**Task description:** Return only those lines of the listing that hold the word "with".

**Data block:**

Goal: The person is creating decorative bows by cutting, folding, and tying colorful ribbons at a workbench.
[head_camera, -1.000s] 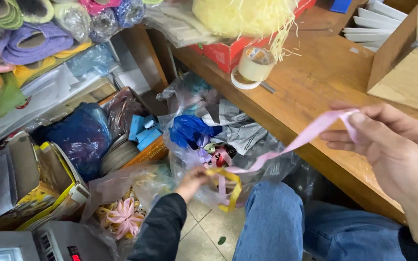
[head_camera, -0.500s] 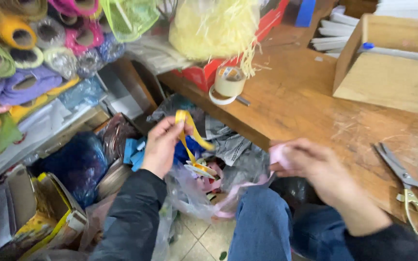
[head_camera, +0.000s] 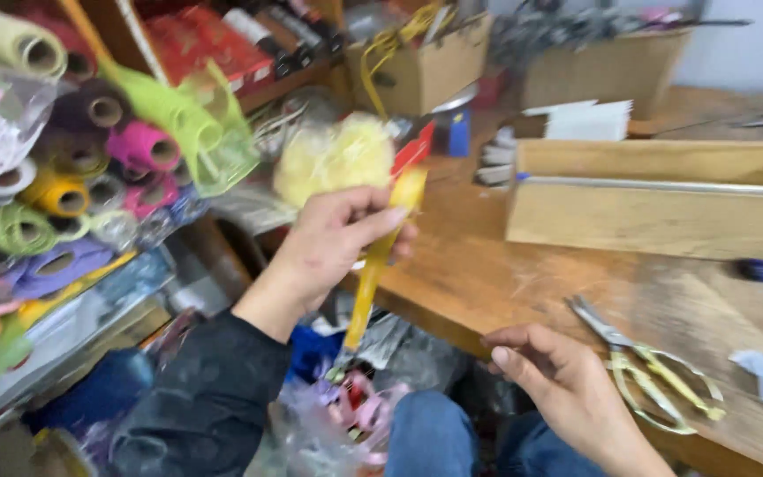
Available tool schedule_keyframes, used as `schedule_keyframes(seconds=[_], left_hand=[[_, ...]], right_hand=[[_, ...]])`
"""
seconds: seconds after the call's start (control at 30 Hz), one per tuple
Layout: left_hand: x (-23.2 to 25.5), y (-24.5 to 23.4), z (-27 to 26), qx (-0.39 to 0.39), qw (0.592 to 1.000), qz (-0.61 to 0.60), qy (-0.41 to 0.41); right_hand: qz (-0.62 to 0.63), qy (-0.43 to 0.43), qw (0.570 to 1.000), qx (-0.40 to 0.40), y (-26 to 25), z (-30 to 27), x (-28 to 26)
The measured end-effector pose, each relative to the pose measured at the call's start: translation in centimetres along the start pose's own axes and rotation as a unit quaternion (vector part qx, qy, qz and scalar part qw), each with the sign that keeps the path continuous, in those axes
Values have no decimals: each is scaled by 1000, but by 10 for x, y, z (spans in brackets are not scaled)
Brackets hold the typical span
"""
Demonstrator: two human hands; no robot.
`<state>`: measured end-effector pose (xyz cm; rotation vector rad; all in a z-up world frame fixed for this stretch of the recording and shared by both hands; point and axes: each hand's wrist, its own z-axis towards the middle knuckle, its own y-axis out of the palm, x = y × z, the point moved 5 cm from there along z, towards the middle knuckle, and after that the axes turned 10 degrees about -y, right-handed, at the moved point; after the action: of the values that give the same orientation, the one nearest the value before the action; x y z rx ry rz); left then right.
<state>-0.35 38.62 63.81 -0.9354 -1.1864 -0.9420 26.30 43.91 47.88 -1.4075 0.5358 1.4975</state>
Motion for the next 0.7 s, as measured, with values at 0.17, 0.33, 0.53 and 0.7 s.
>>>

**Result below:**
The measured end-effector pose, each relative to the pose measured at the call's start: translation in centimetres along the start pose's own axes and rotation as a unit quaternion (vector part qx, qy, qz and scalar part qw), each with the sign that keeps the path continuous, in those axes
Motion for the next 0.7 s, as measured, with values at 0.17, 0.33, 0.53 and 0.7 s.

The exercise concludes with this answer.